To test out how to use cron, we’ll create a simple Python example. Start by creating a new Python file called hello_time.py, and place this code in it:

from datetime import datetime

print 'Hello, it is now %s.' % datetime.now().strftime('%d-%m-%Y %H:%M:%S')

Next, make a simple cron.sh file in the same folder and write the following bash commands in it:

export ENV=PROD
cd /home/your_home/folder_name
python hello_time.py

We don’t need to set the environment variable, since we are not actively using it, and you’ll need to update the cd line so that it properly changes into the folder the code is in (this is the path to the current file). However, this is a good example of how to use bash commands to set variables, source virtual environments, copy and move files or change into new folders, and then call your Python file. You’ve been using bash since the beginning of the book, so no need to fear even if you are still a beginner.

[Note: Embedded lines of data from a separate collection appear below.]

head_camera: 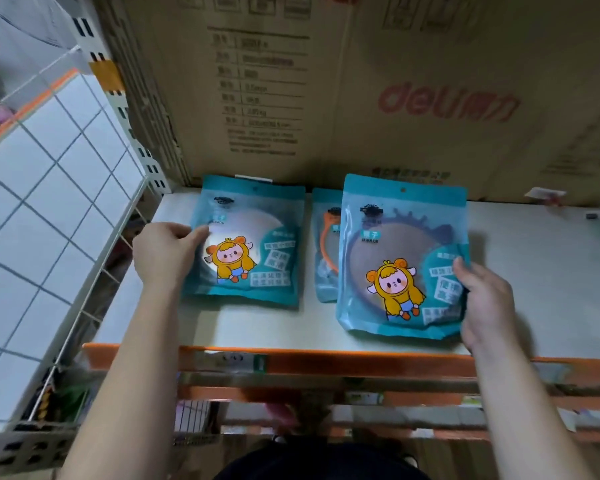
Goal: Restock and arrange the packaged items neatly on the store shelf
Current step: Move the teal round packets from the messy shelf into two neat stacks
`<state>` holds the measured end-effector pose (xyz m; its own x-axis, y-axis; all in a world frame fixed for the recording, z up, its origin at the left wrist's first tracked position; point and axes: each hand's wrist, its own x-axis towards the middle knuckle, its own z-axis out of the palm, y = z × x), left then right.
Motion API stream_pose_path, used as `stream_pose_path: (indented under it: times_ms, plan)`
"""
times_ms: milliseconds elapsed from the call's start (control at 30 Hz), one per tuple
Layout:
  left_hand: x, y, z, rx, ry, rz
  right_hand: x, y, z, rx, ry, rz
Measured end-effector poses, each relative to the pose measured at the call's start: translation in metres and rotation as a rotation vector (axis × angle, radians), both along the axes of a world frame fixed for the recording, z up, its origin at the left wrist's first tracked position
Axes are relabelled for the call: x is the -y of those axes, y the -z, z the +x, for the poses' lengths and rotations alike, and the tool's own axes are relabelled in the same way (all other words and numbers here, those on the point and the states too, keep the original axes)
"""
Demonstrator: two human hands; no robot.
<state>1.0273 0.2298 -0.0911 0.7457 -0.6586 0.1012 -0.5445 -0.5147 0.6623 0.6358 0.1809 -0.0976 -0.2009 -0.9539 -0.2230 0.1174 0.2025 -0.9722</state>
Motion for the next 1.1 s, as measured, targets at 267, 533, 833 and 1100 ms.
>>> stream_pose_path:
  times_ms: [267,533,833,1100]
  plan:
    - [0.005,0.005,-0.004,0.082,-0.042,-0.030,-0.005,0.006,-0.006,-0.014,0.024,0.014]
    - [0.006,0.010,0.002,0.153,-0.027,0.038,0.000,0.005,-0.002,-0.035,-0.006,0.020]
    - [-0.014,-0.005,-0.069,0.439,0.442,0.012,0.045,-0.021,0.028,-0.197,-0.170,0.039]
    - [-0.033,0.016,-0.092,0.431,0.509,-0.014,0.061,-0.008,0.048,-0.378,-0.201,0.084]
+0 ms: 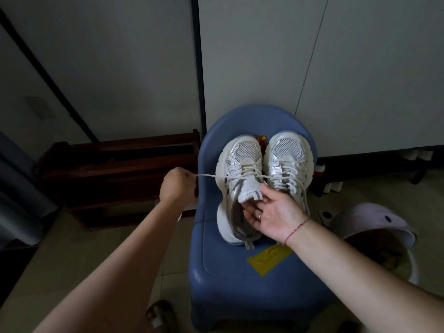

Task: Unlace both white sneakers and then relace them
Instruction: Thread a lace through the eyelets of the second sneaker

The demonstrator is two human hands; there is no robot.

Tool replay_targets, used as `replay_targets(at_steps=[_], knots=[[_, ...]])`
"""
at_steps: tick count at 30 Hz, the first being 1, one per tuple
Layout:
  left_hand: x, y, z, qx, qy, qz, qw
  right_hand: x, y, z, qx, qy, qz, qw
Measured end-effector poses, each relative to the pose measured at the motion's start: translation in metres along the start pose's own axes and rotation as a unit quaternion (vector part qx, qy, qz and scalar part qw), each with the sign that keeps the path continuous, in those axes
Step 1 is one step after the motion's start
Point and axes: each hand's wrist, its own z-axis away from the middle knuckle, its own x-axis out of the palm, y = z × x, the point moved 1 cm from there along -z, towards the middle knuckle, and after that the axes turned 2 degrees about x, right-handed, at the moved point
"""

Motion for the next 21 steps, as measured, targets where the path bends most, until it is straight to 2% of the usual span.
replay_targets(at_steps=[2, 4, 6, 8, 11, 13, 15, 16, 18, 21], knots=[[-0.003, 0.004, 0.001, 0.030, -0.029, 0.007, 0.999, -0.001, -0.006, 0.004, 0.037, 0.011, 0.089, 0.995], [-0.009, 0.006, 0.001, 0.049, -0.083, -0.013, 0.995, -0.004, -0.017, 0.010, 0.078, 0.021, 0.248, 0.965], [-0.013, 0.007, 0.002, 0.065, -0.139, -0.050, 0.987, -0.007, -0.028, 0.019, 0.076, 0.043, 0.438, 0.895], [-0.017, 0.014, 0.007, 0.091, -0.171, -0.046, 0.980, -0.007, -0.037, 0.025, -0.022, 0.079, 0.554, 0.828], [-0.025, 0.036, 0.026, 0.156, -0.203, 0.012, 0.967, -0.001, -0.041, 0.028, -0.297, 0.085, 0.564, 0.766], [-0.027, 0.052, 0.041, 0.194, -0.221, 0.040, 0.955, 0.014, -0.036, 0.033, -0.412, 0.004, 0.551, 0.725], [-0.028, 0.062, 0.053, 0.220, -0.230, 0.052, 0.947, 0.023, -0.026, 0.031, -0.434, -0.070, 0.586, 0.681], [-0.029, 0.065, 0.057, 0.229, -0.232, 0.057, 0.944, 0.025, -0.022, 0.027, -0.419, -0.084, 0.604, 0.673], [-0.031, 0.067, 0.060, 0.237, -0.226, 0.064, 0.943, 0.027, -0.020, 0.023, -0.413, -0.073, 0.617, 0.666], [-0.035, 0.064, 0.054, 0.212, -0.192, 0.085, 0.955, 0.025, -0.036, 0.021, -0.449, -0.008, 0.584, 0.676]])
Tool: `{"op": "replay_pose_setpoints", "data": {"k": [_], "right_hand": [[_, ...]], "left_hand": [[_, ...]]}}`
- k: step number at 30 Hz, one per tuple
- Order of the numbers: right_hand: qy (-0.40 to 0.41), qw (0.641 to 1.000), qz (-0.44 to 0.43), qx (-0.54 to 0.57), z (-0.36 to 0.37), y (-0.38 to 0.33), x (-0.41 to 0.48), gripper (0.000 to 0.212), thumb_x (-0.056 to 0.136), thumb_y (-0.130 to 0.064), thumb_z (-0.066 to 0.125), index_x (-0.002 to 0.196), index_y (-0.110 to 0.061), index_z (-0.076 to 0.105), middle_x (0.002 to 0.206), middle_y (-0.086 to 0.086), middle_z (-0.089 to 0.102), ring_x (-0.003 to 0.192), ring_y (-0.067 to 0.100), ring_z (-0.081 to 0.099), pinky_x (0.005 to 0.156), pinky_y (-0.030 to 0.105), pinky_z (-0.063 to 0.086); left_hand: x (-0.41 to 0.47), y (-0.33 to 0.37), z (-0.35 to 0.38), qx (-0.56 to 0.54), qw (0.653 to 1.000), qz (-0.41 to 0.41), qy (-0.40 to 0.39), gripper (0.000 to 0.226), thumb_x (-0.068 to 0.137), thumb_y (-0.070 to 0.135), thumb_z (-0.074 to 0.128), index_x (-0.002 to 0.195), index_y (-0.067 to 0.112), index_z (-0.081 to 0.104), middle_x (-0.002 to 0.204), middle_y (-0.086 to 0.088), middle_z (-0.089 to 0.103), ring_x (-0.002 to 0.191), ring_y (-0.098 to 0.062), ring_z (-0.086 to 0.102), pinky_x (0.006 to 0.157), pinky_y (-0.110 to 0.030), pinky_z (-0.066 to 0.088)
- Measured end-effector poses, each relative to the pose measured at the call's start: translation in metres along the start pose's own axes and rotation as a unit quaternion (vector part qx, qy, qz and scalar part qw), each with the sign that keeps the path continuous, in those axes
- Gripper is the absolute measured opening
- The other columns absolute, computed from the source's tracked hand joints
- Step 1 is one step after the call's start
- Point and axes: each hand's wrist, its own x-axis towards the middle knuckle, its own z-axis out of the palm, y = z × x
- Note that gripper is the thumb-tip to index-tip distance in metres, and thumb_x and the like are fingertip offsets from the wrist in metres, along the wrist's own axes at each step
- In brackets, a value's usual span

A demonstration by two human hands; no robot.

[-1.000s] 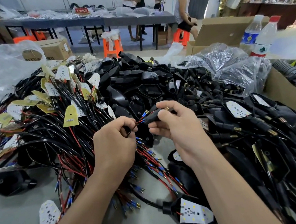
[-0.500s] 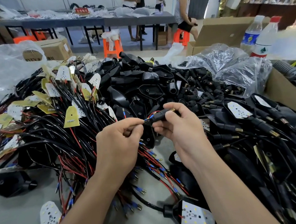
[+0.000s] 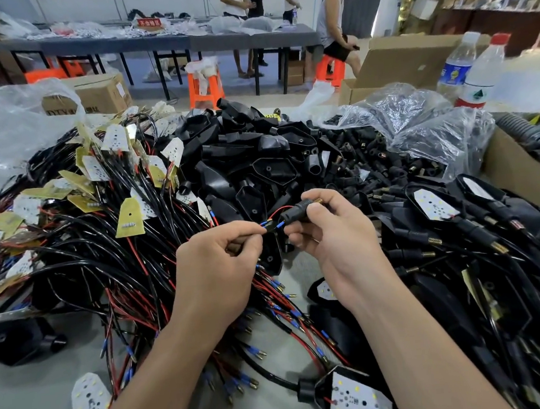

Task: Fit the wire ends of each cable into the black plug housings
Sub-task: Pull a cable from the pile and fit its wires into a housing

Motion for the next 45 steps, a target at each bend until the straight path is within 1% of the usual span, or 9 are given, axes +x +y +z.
{"op": "replay_pose_setpoints", "data": {"k": [7, 13, 16, 20, 24, 31, 35, 41, 45], "right_hand": [[-0.039, 0.999, 0.001, -0.033, -0.004, -0.001, 0.0, 0.026, 0.104, 0.003, 0.041, 0.104, -0.012, 0.062, 0.077, 0.01, 0.07, 0.065, 0.019, 0.061, 0.064, 0.029, 0.054], [-0.064, 0.997, 0.006, -0.052, -0.003, 0.003, -0.001, 0.025, 0.102, 0.004, 0.045, 0.104, -0.012, 0.064, 0.078, 0.009, 0.071, 0.067, 0.019, 0.064, 0.064, 0.029, 0.055], [-0.087, 0.994, 0.018, -0.069, 0.003, 0.01, -0.004, 0.024, 0.102, 0.002, 0.047, 0.104, -0.014, 0.065, 0.082, 0.012, 0.071, 0.067, 0.019, 0.065, 0.068, 0.032, 0.052], [-0.065, 0.997, 0.007, -0.028, 0.003, 0.008, -0.003, 0.025, 0.102, 0.004, 0.047, 0.104, -0.012, 0.066, 0.08, 0.01, 0.073, 0.068, 0.019, 0.066, 0.066, 0.031, 0.053], [-0.039, 0.998, -0.003, 0.039, 0.003, 0.004, -0.003, 0.023, 0.103, 0.005, 0.046, 0.105, -0.009, 0.064, 0.077, 0.007, 0.072, 0.066, 0.017, 0.067, 0.061, 0.025, 0.056], [-0.016, 0.995, 0.02, 0.098, 0.004, 0.003, -0.003, 0.022, 0.104, 0.004, 0.046, 0.108, -0.009, 0.063, 0.077, 0.008, 0.07, 0.064, 0.017, 0.068, 0.061, 0.026, 0.057], [-0.027, 0.998, 0.013, 0.063, 0.003, 0.003, -0.004, 0.02, 0.103, 0.003, 0.049, 0.105, -0.01, 0.064, 0.077, 0.007, 0.072, 0.066, 0.018, 0.068, 0.063, 0.026, 0.056], [-0.059, 0.996, 0.002, -0.062, 0.006, 0.007, -0.009, 0.02, 0.099, 0.0, 0.054, 0.101, -0.015, 0.067, 0.08, 0.012, 0.071, 0.069, 0.023, 0.06, 0.07, 0.039, 0.046], [-0.076, 0.997, 0.016, -0.018, 0.003, 0.001, -0.01, 0.022, 0.105, -0.015, 0.052, 0.096, -0.012, 0.072, 0.083, 0.013, 0.074, 0.066, 0.022, 0.065, 0.063, 0.03, 0.054]], "left_hand": [[0.003, -0.003, -0.001, -0.036, 0.999, -0.013, 0.0, 0.031, 0.086, 0.008, 0.079, 0.089, 0.039, 0.078, 0.071, 0.016, 0.073, 0.06, -0.001, 0.063, 0.059, -0.01, 0.047], [0.006, 0.0, -0.002, -0.095, 0.994, -0.041, 0.026, 0.03, 0.085, 0.006, 0.08, 0.085, 0.036, 0.078, 0.066, 0.006, 0.074, 0.055, -0.013, 0.067, 0.058, -0.033, 0.06], [0.002, 0.002, 0.001, -0.075, 0.997, -0.025, 0.008, 0.032, 0.086, 0.007, 0.079, 0.087, 0.039, 0.076, 0.07, 0.012, 0.076, 0.061, -0.007, 0.071, 0.064, -0.026, 0.06], [-0.004, 0.006, -0.003, 0.03, 0.998, 0.037, 0.029, 0.028, 0.084, 0.03, 0.081, 0.108, 0.042, 0.073, 0.104, 0.027, 0.074, 0.103, 0.016, 0.063, 0.095, -0.007, 0.046], [0.001, 0.008, -0.012, 0.142, 0.983, 0.096, 0.066, 0.009, 0.08, 0.038, 0.076, 0.088, 0.035, 0.079, 0.138, 0.014, 0.063, 0.138, -0.006, 0.044, 0.118, -0.022, 0.026], [0.0, 0.003, -0.013, 0.152, 0.987, 0.044, 0.036, 0.02, 0.078, 0.032, 0.087, 0.096, 0.036, 0.079, 0.116, 0.026, 0.064, 0.119, 0.006, 0.041, 0.108, -0.018, 0.022], [0.002, 0.003, -0.012, 0.126, 0.991, 0.039, 0.039, 0.02, 0.081, 0.026, 0.086, 0.077, 0.041, 0.075, 0.109, 0.03, 0.064, 0.118, 0.005, 0.046, 0.108, -0.025, 0.031], [-0.001, 0.002, -0.004, 0.114, 0.99, 0.078, 0.024, 0.014, 0.079, 0.023, 0.088, 0.078, 0.035, 0.081, 0.104, 0.038, 0.061, 0.113, 0.012, 0.048, 0.103, -0.003, 0.024], [0.001, 0.0, -0.007, 0.089, 0.993, 0.066, 0.034, 0.027, 0.078, 0.023, 0.088, 0.075, 0.045, 0.074, 0.103, 0.039, 0.062, 0.114, 0.019, 0.046, 0.101, -0.001, 0.025]]}}
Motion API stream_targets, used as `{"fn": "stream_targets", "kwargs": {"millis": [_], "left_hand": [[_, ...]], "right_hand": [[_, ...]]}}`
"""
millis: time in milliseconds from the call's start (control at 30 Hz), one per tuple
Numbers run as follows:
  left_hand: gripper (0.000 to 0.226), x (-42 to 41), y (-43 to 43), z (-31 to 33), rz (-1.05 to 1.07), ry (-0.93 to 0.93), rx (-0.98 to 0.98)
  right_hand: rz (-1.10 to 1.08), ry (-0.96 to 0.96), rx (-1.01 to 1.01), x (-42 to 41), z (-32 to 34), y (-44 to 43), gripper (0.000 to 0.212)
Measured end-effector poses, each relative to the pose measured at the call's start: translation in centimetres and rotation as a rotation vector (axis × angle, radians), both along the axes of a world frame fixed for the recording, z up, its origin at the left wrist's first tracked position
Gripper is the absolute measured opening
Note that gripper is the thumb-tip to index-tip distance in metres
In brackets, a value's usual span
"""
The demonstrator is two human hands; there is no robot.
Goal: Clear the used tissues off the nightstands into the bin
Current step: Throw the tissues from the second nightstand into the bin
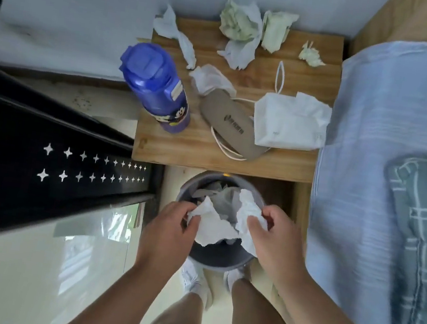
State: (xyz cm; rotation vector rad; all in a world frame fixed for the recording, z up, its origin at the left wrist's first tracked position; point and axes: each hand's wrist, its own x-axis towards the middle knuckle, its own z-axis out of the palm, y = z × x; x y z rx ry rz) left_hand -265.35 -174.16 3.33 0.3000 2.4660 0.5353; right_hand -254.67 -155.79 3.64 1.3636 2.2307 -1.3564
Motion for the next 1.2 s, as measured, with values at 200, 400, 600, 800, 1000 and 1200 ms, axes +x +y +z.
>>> {"fn": "stream_targets", "kwargs": {"millis": [200, 400, 600, 800, 1000, 1200], "left_hand": [[0.021, 1.5, -3.2, -6.3, 0.092, -0.168, -0.085], [0.031, 2.5, -3.2, -9.1, 0.156, -0.291, -0.072], [0.032, 1.7, -2.3, -8.2, 0.148, -0.284, -0.029], [0.015, -0.7, 1.7, -3.5, 0.243, -0.202, 0.19], [0.013, -4.2, 7.7, 2.3, 0.251, -0.095, 0.434], [0.015, -9.3, 15.3, 5.6, 0.217, 0.014, 0.599]], "right_hand": [[-0.012, -0.187, -0.095, 1.7, -7.1, -2.5, 0.017], [0.003, -0.275, -0.161, 2.2, -10.2, -2.9, 0.047], [0.067, -0.152, -0.13, 1.1, -7.3, -2.8, 0.014], [0.112, 0.182, 0.119, -1.6, 0.5, 0.9, 0.01], [0.119, 0.346, 0.246, -7.0, 5.9, 6.2, 0.009], [0.092, 0.462, 0.367, -13.6, 7.8, 12.2, 0.015]]}}
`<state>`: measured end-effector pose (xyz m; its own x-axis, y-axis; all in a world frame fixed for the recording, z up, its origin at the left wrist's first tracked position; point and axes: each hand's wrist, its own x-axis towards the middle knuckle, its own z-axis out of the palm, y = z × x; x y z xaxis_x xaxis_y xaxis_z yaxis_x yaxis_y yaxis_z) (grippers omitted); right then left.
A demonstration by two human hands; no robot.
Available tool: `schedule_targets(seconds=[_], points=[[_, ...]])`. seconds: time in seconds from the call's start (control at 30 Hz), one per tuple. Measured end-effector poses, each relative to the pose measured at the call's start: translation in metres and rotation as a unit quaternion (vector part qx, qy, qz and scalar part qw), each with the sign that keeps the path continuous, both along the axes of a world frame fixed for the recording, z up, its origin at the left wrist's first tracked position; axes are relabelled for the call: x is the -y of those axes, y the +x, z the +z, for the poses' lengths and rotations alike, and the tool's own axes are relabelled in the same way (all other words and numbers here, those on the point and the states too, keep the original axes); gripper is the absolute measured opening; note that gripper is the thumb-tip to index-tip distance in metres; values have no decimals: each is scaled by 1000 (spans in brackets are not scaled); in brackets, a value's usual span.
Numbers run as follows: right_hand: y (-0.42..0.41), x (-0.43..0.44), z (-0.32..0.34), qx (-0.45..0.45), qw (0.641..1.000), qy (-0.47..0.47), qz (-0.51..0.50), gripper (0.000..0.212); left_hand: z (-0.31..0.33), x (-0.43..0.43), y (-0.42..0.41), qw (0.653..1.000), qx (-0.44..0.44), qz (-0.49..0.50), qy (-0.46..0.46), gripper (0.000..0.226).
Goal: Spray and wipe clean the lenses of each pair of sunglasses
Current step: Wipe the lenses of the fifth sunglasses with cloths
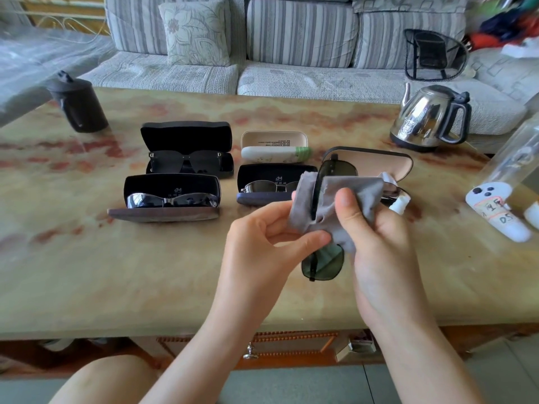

Finally, let’s set up our cron task by editing our file using crontab -e. Add these lines below the documentation in your editor:

MAIL_TO=youremail@yourdomain.com
*/5 * * * * bash /home/your_home/folder_name/cron.sh > /var/log/my_cron.log 2>&1

You should replace the made-up email in this example with your real one and write the proper path to the cron file you just created. Remember, your hello_time.py script should be in the same folder. In this example, we have also set up a log file (/var/log/my_cron.log) for cron to use. The 2>&1 statement at the end of the line tells cron to put the output and any errors into that log file. Once you have exited your editor and properly saved your cron file, you should see a message confirming your new cron task is now installed. Wait a few minutes and then check the log file. You should see the message from the script in that file. If not, you can check your cron error messages by searching in your system log (usually /var/log/syslog) or in your cron log (usually /var/log/cron). To remove this cron task, simply edit your crontab again and delete the line or place a # at the beginning of the line to comment it out.

Note

Cron can be a very simple way to automate your script and alerting. It’s a powerful tool designed by Bell Labs during the initial development of Unix in the mid-1970s, and is still widely used. If it’s easy to predict when your automation should run, or it is only a few bash commands away from running, cron is a useful way to automate your code.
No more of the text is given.